The utilization of optical directional couplers has emerged as a viable alternative to conventional systems for the execution of error detection using optical signals. The proposed circuit efficiently converts 4-bit binary input signals to gray code representation in the optical domain, reducing errors during transmission and computation. An even/odd parity checker module is also included in the circuit, which improves data integrity and detects single-bit errors in transmitted data. The theoretical basis for the electro-optic effect and its use in directional couplers (EODC) for optical signal transmission inside the proposed circuit.

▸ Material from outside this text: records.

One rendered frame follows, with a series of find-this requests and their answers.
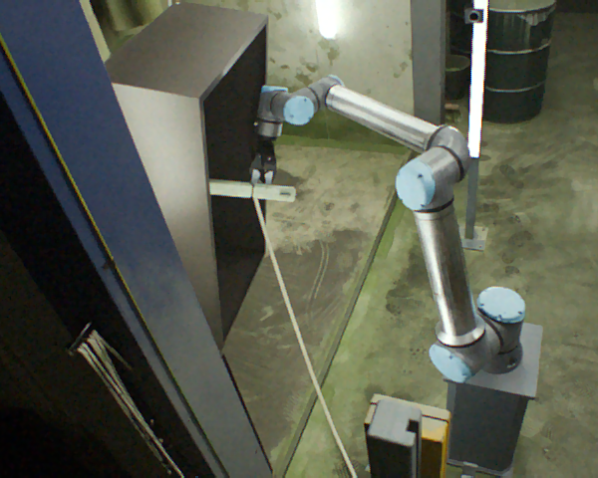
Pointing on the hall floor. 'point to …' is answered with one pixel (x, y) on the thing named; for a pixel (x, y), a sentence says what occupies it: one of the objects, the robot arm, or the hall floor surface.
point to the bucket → (455, 83)
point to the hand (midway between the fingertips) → (259, 191)
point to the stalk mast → (395, 440)
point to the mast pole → (471, 198)
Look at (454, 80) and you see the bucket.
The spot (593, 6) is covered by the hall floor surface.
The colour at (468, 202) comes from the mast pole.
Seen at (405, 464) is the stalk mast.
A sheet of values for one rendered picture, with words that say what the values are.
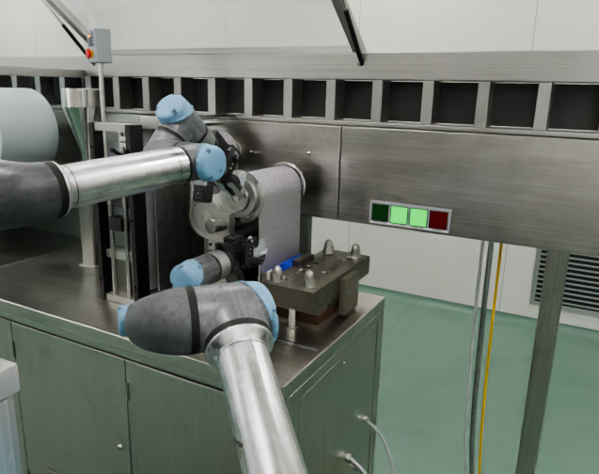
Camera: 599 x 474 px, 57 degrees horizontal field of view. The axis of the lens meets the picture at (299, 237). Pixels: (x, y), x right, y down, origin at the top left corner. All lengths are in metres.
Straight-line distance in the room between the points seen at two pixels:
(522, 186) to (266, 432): 1.05
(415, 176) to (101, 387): 1.10
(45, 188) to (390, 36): 3.46
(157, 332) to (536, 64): 1.15
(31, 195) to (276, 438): 0.52
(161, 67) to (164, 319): 1.36
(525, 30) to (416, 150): 2.40
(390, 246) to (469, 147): 2.72
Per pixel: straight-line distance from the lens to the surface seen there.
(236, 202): 1.55
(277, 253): 1.65
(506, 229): 1.63
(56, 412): 1.96
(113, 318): 1.68
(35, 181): 0.95
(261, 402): 0.83
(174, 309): 0.92
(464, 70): 1.63
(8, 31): 6.84
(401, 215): 1.69
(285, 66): 1.83
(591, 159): 1.59
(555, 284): 1.82
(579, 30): 3.94
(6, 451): 0.70
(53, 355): 1.86
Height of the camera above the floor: 1.54
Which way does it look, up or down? 15 degrees down
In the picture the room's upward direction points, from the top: 1 degrees clockwise

The framework for sophisticated efficient photonic circuit designs with improved error detection and correction capabilities is laid by using EODC, which simplify design and enable seamless integration with existing optical communication technologies. The proposed device layout is made of \(GaAlAs\) material produced from a \(3\mu m\times 3um\) modulator. The coupling length \({(L}_{C})\) of the device is set to \({L}_{C}=1\text{ cm}\). The EODC performs perfect switching with a light wavelength of \(900\text{ nm}\) by creating a refractive index change \((\Delta n)\) of approximately \(\Delta n\cong 1\times {10}^{-4}\). An electric field magnitude of approximately \(3\times {10}^{4}\text{ V}/\text{cm}\) is required to achieve this switching, which corresponds to a voltage of 10 V applied across the electrodes of an EODC over a \(3 \mu \text{m}\) channel.